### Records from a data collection
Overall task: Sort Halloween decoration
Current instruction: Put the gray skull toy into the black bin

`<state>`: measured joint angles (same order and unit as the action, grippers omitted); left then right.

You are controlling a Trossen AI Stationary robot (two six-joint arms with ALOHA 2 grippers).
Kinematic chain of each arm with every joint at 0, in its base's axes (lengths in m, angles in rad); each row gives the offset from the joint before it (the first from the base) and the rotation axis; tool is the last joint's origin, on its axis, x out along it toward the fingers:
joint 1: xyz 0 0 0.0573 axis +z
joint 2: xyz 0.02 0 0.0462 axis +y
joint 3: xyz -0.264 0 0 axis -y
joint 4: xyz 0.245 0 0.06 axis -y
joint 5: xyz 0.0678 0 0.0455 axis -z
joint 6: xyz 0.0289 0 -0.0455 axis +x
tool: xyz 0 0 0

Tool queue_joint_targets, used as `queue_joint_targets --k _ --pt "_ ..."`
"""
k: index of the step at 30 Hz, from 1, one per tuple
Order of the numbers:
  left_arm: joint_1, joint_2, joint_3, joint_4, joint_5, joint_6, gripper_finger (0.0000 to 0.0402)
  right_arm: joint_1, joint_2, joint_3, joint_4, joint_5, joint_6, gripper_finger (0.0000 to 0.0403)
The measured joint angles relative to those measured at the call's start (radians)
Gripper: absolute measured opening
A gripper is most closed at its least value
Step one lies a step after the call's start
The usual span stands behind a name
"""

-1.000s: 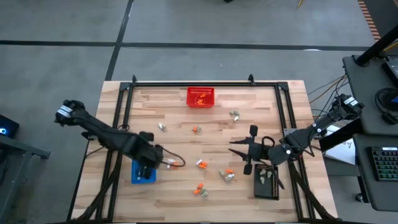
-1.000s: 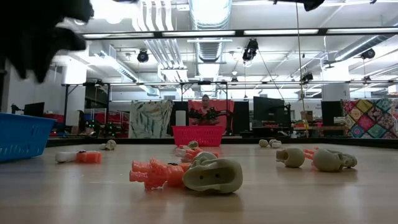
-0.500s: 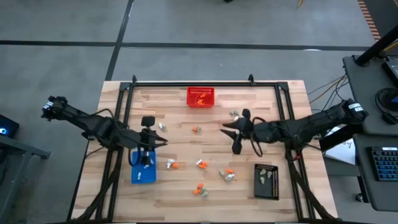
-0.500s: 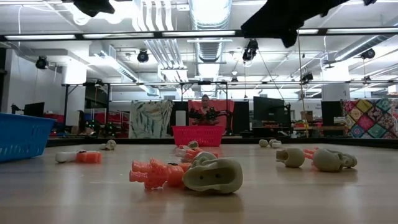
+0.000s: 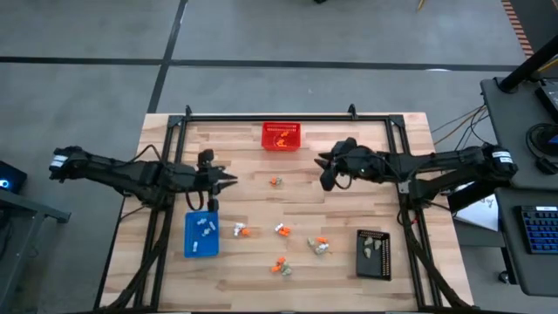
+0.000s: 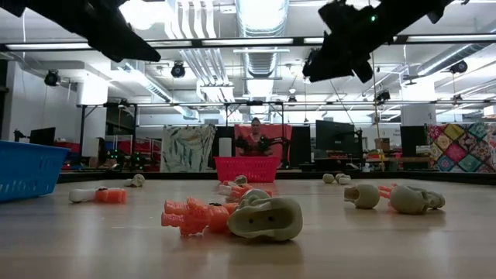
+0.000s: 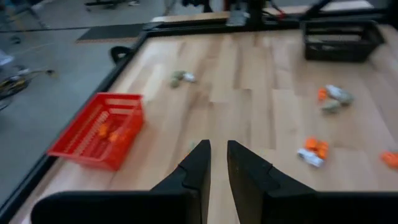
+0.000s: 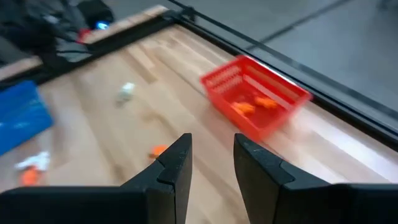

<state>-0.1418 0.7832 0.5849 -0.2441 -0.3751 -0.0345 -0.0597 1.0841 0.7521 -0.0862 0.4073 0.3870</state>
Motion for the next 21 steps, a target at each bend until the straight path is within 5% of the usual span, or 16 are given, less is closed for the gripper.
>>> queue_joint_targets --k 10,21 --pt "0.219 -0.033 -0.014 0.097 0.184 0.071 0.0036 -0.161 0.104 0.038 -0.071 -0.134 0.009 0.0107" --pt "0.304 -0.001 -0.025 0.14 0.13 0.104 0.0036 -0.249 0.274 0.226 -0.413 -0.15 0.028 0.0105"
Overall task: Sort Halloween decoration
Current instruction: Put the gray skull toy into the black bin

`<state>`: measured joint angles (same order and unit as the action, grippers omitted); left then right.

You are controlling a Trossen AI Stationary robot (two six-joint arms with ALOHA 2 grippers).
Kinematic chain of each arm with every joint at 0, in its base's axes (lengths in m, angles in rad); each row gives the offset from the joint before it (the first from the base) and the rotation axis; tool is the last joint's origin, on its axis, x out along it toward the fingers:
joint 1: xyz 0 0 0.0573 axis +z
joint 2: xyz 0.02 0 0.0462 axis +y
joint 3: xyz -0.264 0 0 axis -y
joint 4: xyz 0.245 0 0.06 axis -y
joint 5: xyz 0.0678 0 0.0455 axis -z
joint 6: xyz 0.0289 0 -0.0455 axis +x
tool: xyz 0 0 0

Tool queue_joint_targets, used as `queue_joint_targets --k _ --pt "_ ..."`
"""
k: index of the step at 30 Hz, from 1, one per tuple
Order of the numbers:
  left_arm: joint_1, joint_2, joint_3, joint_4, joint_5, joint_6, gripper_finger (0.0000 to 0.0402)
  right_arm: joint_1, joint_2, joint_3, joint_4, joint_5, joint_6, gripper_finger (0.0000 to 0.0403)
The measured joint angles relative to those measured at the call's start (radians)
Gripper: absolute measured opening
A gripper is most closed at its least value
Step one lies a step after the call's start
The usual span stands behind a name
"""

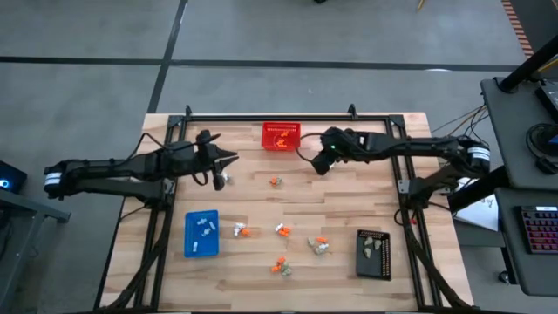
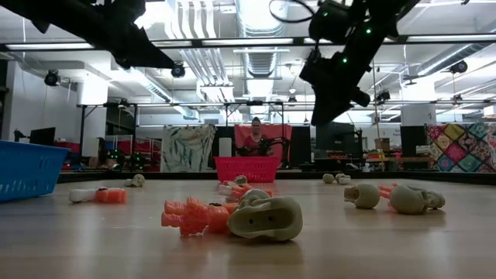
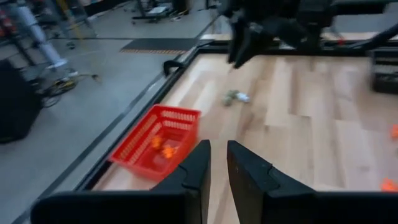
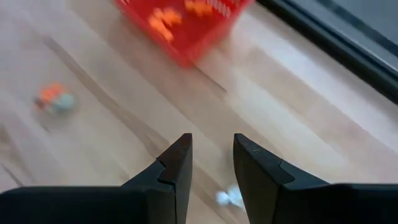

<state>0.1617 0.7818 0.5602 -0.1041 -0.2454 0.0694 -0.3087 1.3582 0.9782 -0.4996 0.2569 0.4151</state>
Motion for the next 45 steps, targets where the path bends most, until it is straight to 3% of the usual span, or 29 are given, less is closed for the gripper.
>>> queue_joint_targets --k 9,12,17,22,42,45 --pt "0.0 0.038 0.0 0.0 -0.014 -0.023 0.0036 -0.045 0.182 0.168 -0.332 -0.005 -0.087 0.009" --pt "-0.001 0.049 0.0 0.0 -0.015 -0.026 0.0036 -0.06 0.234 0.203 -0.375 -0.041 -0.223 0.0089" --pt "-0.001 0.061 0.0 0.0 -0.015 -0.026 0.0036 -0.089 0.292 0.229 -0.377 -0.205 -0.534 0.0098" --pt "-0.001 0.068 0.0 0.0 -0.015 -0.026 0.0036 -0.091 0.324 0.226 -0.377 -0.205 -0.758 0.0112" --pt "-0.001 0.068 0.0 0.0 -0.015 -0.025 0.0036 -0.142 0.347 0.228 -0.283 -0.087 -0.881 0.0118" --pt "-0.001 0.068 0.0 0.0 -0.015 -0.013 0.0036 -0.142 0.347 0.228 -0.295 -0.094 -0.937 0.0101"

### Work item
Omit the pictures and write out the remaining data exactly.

### Solution
Overall task: Sort Halloween decoration
Current instruction: Put the gray skull toy into the black bin

`<state>`: measured joint angles (same order and unit as the action, grippers omitted); left then right.

You are controlling a Trossen AI Stationary robot (two six-joint arms with ALOHA 2 grippers).
Kinematic chain of each arm with every joint at 0, in its base's axes (lengths in m, angles in rad); each row gives the offset from the joint before it (the first from the base) and the rotation axis; tool is the last joint's origin, on its axis, x out along it toward the fingers:
joint 1: xyz 0 0 0.0573 axis +z
joint 2: xyz 0.02 0 0.0462 axis +y
joint 3: xyz -0.264 0 0 axis -y
joint 4: xyz 0.245 0 0.06 axis -y
joint 5: xyz 0.0678 0 0.0455 axis -z
joint 6: xyz 0.0289 0 -0.0455 axis +x
tool: xyz 0 0 0

Tool queue_joint_targets, used as `queue_joint_targets --k _ --pt "_ ..."`
"""
k: index of the step at 30 Hz, from 1, one per tuple
Order of the numbers:
  left_arm: joint_1, joint_2, joint_3, joint_4, joint_5, joint_6, gripper_finger (0.0000 to 0.0402)
  right_arm: joint_1, joint_2, joint_3, joint_4, joint_5, joint_6, gripper_finger (0.0000 to 0.0403)
The measured joint angles relative to those measured at the call's start (radians)
Gripper: absolute measured opening
A gripper is most closed at its least value
Step one lies a step after the call's start
The usual span stands behind a name
"""

-1.000s: 
-1.000s: 
-0.500s: 
-0.500s: 
+0.000s: 
+0.000s: 
+0.000s: 
+0.000s: 

<state>-0.1418 0.7832 0.5849 -0.2441 -0.3751 -0.0345 -0.0597 1.0841 0.7521 -0.0862 0.4073 0.3870</state>
Motion for the next 21 steps, a target at each bend until the straight path is within 5% of the usual span, or 16 are given, less is closed for the gripper.
>>> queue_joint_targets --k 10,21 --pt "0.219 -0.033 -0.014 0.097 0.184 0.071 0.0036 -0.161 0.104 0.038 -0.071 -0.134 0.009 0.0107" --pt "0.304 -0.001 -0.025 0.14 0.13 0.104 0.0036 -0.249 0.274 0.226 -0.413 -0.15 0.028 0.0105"
Overall task: Sort Halloween decoration
Current instruction: Put the gray skull toy into the black bin

`<state>`: measured joint angles (same order and unit as the action, grippers omitted); left then right.

You are controlling a Trossen AI Stationary robot (two six-joint arms with ALOHA 2 grippers).
Kinematic chain of each arm with every joint at 0, in its base's axes (lengths in m, angles in rad); each row gives the offset from the joint before it (the first from the base) and the rotation axis; tool is the last joint's origin, on its axis, x out along it toward the fingers:
joint 1: xyz 0 0 0.0573 axis +z
joint 2: xyz 0.02 0 0.0462 axis +y
joint 3: xyz -0.264 0 0 axis -y
joint 4: xyz 0.245 0 0.06 axis -y
joint 5: xyz 0.0678 0 0.0455 axis -z
joint 6: xyz 0.0289 0 -0.0455 axis +x
tool: xyz 0 0 0

Tool queue_joint_targets, used as `queue_joint_targets --k _ --pt "_ ..."`
"""
k: index of the step at 30 Hz, from 1, one per tuple
Order of the numbers:
  left_arm: joint_1, joint_2, joint_3, joint_4, joint_5, joint_6, gripper_finger (0.0000 to 0.0402)
  right_arm: joint_1, joint_2, joint_3, joint_4, joint_5, joint_6, gripper_finger (0.0000 to 0.0403)
The measured joint angles relative to those measured at the call's start (radians)
Gripper: absolute measured opening
A gripper is most closed at its least value
Step one lies a step after the call's start
The usual span stands behind a name
"""


<state>0.1617 0.7818 0.5602 -0.1041 -0.2454 0.0694 -0.3087 1.3582 0.9782 -0.4996 0.2569 0.4151</state>
Motion for the next 45 steps, targets where the path bends most, until it is straight to 3% of the usual span, or 29 are given, less is closed for the gripper.
>>> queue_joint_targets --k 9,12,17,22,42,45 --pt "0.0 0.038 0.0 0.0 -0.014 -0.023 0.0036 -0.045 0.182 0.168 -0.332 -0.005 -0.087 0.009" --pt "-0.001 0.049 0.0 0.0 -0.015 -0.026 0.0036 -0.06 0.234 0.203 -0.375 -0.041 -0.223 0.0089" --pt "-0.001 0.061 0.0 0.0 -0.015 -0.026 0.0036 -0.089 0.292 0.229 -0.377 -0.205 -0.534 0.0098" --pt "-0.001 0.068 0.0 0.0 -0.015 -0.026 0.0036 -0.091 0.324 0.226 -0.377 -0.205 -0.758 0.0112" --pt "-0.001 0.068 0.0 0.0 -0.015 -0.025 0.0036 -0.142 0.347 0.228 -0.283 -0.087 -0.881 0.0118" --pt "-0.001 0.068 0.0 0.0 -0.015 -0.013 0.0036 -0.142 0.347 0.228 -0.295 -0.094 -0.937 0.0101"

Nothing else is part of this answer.